O MDB argumentou na ação que o material configurava um ato de pré-campanha visando as eleições de 2026. A publicação contestada ocorreu durante uma agenda política realizada na cidade de Cajazeiras, localizada no Sertão do estado, e foi considerada pelo partido como uma infração às normas eleitorais.
No vídeo analisado, Lucas Ribeiro e João Azevêdo expressam uma mensagem direta.
“O compromisso com a saúde precisa continuar.”
Essa frase foi interpretada pelo MDB como possuidora de um caráter eleitoral claro, com a intenção de influenciar o pleito de 2026.
Contudo, a avaliação do magistrado Rodrigo Clemente de Brito Pereira divergiu da interpretação do partido. Em sua análise inicial, o juiz não encontrou elementos que configurassem uma solicitação explícita de votos.
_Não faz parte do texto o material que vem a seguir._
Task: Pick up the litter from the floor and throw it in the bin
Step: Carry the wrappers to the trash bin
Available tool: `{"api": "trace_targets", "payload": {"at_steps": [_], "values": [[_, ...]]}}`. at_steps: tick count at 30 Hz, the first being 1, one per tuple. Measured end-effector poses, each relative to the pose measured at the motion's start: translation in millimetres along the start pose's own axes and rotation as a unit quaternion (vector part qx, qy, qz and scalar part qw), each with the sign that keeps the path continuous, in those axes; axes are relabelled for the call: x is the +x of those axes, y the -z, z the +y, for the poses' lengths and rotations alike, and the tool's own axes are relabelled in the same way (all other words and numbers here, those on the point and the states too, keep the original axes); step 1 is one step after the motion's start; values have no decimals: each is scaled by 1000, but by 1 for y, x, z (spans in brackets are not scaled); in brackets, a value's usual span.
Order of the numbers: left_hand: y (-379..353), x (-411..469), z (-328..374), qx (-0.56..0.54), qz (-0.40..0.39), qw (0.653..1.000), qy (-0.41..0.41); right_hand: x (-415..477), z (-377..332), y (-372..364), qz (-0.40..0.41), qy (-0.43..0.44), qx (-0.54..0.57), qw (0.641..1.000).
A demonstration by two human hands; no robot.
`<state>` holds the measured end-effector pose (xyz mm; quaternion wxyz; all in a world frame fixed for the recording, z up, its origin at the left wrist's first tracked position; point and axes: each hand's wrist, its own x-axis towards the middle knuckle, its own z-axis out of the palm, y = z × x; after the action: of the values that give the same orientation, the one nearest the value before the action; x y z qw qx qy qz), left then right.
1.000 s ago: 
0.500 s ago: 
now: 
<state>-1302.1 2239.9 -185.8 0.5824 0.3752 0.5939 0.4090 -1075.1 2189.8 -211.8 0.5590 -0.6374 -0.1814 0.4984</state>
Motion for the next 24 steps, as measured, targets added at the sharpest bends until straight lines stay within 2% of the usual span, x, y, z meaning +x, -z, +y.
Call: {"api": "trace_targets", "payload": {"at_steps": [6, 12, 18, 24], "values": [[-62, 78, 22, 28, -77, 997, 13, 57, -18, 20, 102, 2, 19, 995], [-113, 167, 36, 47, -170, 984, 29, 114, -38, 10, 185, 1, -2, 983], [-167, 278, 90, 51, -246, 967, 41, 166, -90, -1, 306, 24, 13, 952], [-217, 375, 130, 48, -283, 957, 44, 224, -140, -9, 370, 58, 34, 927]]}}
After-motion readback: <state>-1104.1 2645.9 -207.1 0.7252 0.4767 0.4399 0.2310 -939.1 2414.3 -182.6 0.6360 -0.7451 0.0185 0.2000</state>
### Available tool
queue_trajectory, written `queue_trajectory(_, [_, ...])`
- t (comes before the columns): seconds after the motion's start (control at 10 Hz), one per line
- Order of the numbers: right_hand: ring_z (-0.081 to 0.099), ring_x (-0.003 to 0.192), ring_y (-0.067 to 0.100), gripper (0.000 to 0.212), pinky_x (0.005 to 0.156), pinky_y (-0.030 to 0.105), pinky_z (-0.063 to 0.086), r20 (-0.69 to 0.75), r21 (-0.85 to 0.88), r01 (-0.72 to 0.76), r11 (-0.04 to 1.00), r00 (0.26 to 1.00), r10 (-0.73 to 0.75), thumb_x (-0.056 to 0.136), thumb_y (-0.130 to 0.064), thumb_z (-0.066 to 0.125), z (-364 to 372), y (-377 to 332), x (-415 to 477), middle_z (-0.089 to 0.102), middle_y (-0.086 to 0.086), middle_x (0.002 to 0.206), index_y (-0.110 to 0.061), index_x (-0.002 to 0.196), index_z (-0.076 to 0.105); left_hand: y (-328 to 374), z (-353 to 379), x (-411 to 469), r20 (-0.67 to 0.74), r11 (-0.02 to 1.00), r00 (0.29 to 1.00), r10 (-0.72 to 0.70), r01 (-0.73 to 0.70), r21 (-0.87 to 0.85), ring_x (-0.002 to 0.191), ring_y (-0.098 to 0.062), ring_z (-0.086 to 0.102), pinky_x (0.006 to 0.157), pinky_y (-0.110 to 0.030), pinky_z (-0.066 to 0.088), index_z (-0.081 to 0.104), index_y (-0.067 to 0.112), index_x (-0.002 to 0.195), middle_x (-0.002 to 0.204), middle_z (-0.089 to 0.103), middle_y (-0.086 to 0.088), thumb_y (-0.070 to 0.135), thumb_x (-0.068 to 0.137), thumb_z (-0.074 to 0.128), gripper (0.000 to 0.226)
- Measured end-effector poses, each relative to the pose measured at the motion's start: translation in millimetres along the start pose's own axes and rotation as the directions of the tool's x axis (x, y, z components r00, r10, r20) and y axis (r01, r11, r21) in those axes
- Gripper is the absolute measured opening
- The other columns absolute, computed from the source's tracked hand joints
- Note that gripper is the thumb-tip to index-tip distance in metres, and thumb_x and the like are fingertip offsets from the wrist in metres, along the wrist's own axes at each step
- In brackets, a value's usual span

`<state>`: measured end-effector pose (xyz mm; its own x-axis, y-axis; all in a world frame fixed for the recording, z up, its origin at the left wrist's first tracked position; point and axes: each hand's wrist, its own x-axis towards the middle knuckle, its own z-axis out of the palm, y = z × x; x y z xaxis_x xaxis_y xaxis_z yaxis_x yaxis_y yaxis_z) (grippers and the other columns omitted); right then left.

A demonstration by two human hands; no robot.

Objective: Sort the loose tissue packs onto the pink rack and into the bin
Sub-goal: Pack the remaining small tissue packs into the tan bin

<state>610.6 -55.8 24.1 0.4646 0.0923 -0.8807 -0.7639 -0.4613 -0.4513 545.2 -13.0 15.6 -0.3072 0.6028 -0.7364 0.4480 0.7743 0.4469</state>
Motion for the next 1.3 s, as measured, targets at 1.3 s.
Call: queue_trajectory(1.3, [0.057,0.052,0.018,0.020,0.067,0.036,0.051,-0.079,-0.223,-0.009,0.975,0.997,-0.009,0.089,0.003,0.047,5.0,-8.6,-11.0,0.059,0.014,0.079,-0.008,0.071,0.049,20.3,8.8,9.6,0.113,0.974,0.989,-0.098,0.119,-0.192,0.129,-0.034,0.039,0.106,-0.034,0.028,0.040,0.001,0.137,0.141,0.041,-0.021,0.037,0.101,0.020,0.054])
“Após uma análise perfunctória, própria dos pleitos liminares, não vislumbro pedido explícito de voto, seja de forma direta ou por intermédio das ditas ‘palavras mágicas’”, afirmou o juiz na decisão.
O juiz ainda ressaltou que a essência do conteúdo veiculado se restringe à valorização de ações e resultados administrativos do governo estadual, especificamente no setor da saúde. Não houve menção a futuras candidaturas ou cargos eletivos.
“Não é mencionado no diálogo candidatura de qualquer dos representados, ao pleito de 2026 ou a cargos específicos a serem disputados. As frases proferidas limitam-se à exaltação das ações administrativas estaduais e à manifestação de desejos de progresso no setor da saúde pública estadual”, completou o magistrado.